• [Your goal] Using the listing below, copy exactly the lines from the one containing "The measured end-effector" to the one containing "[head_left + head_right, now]", both lines included, and no others.

• • • • •

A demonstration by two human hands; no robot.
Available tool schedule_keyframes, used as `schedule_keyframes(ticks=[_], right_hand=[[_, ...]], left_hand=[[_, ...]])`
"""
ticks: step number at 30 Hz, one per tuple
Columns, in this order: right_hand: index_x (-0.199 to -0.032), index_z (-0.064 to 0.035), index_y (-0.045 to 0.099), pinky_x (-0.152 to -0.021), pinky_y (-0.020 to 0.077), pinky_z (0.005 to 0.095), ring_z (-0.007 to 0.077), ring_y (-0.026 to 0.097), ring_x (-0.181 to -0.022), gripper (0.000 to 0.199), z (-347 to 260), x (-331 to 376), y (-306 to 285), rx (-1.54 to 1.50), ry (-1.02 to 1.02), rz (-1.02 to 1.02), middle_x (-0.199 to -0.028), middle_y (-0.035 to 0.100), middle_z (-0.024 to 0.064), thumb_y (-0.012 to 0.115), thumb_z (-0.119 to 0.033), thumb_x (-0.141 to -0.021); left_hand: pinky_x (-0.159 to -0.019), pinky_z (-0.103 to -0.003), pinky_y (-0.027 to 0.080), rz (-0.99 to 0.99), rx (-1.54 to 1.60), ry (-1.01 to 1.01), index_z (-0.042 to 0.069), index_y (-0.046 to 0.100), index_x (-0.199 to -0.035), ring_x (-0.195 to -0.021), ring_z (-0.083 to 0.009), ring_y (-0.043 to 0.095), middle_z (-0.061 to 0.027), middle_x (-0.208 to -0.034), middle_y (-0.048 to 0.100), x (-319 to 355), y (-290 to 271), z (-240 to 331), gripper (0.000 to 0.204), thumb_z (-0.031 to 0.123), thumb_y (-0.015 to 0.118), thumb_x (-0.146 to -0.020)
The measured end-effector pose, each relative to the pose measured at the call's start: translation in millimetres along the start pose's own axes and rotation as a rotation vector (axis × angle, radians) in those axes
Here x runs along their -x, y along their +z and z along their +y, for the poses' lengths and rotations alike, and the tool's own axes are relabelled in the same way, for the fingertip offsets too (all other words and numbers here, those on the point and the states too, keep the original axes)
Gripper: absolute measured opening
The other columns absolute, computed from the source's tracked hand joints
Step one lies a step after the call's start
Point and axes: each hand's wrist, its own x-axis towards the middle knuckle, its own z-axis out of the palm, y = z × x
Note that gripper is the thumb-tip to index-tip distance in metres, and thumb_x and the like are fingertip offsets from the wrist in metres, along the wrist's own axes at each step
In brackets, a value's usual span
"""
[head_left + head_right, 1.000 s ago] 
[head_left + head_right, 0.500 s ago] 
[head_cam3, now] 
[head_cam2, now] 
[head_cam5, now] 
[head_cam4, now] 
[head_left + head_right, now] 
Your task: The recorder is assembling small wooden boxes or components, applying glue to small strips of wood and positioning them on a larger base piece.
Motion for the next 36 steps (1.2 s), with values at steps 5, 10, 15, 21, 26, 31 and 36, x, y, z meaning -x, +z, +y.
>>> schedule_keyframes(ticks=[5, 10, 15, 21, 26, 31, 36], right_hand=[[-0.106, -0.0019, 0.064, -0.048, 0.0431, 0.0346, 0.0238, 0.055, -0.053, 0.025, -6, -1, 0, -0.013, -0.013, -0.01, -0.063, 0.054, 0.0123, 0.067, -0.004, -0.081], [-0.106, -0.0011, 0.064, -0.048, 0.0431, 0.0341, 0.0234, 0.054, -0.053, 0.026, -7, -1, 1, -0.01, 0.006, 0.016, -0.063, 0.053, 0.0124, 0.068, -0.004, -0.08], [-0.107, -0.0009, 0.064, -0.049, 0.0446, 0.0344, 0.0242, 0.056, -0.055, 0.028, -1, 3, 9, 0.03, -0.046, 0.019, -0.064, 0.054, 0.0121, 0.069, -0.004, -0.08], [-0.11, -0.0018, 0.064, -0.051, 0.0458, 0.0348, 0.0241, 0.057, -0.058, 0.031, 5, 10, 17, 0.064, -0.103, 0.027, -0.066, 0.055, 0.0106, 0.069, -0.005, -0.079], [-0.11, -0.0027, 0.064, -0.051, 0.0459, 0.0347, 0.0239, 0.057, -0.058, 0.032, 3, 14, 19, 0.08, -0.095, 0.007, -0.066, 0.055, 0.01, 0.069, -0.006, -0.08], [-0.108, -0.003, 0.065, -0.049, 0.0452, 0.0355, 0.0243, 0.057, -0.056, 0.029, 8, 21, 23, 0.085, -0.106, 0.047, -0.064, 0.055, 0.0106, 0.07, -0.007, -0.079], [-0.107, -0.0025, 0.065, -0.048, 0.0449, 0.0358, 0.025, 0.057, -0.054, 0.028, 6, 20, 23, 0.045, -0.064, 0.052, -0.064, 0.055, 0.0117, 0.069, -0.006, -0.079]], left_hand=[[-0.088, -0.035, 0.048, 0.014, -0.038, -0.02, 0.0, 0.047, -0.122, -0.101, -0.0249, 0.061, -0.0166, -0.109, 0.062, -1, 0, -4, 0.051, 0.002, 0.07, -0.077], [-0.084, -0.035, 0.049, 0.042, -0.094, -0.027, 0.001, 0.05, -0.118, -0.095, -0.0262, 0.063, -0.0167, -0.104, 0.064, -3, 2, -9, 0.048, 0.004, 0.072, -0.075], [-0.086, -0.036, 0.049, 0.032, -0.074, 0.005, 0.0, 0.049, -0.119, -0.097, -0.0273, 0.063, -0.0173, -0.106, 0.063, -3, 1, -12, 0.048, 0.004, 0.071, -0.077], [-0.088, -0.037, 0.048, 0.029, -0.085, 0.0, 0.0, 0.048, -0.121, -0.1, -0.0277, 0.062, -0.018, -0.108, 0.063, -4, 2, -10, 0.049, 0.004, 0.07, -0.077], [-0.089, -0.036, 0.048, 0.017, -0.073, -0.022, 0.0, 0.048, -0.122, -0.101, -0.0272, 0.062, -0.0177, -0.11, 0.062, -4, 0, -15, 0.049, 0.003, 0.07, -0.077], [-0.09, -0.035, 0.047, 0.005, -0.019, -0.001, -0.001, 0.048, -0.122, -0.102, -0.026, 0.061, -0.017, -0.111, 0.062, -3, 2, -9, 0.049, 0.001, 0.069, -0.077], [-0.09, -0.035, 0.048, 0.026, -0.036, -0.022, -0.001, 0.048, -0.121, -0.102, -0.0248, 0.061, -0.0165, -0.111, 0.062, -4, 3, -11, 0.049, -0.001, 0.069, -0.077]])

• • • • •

• [Response below]
The measured end-effector pose, each relative to the pose measured at the call's start: translation in millimetres along the start pose's own axes and rotation as a rotation vector (axis × angle, radians) in those axes
Here x runs along their -x, y along their +z and z along their +y, for the poses' lengths and rotations alike, and the tool's own axes are relabelled in the same way, for the fingertip offsets too (all other words and numbers here, those on the point and the states too, keep the original axes)
Gripper: absolute measured opening
The other columns absolute, computed from the source's tracked hand joints
Step one lies a step after the call's start
Point and axes: each hand's wrist, its own x-axis towards the middle knuckle, its own z-axis out of the palm, y = z × x
Note that gripper is the thumb-tip to index-tip distance in metres, and thumb_x and the like are fingertip offsets from the wrist in metres, along the wrist's own axes at each step
In brackets, a value's usual span
"""
[head_left + head_right, 1.000 s ago] 
[head_left + head_right, 0.500 s ago] 
[head_cam3, now] 
[head_cam2, now] 
[head_cam5, now] 
[head_cam4, now] 
[head_left + head_right, now] 

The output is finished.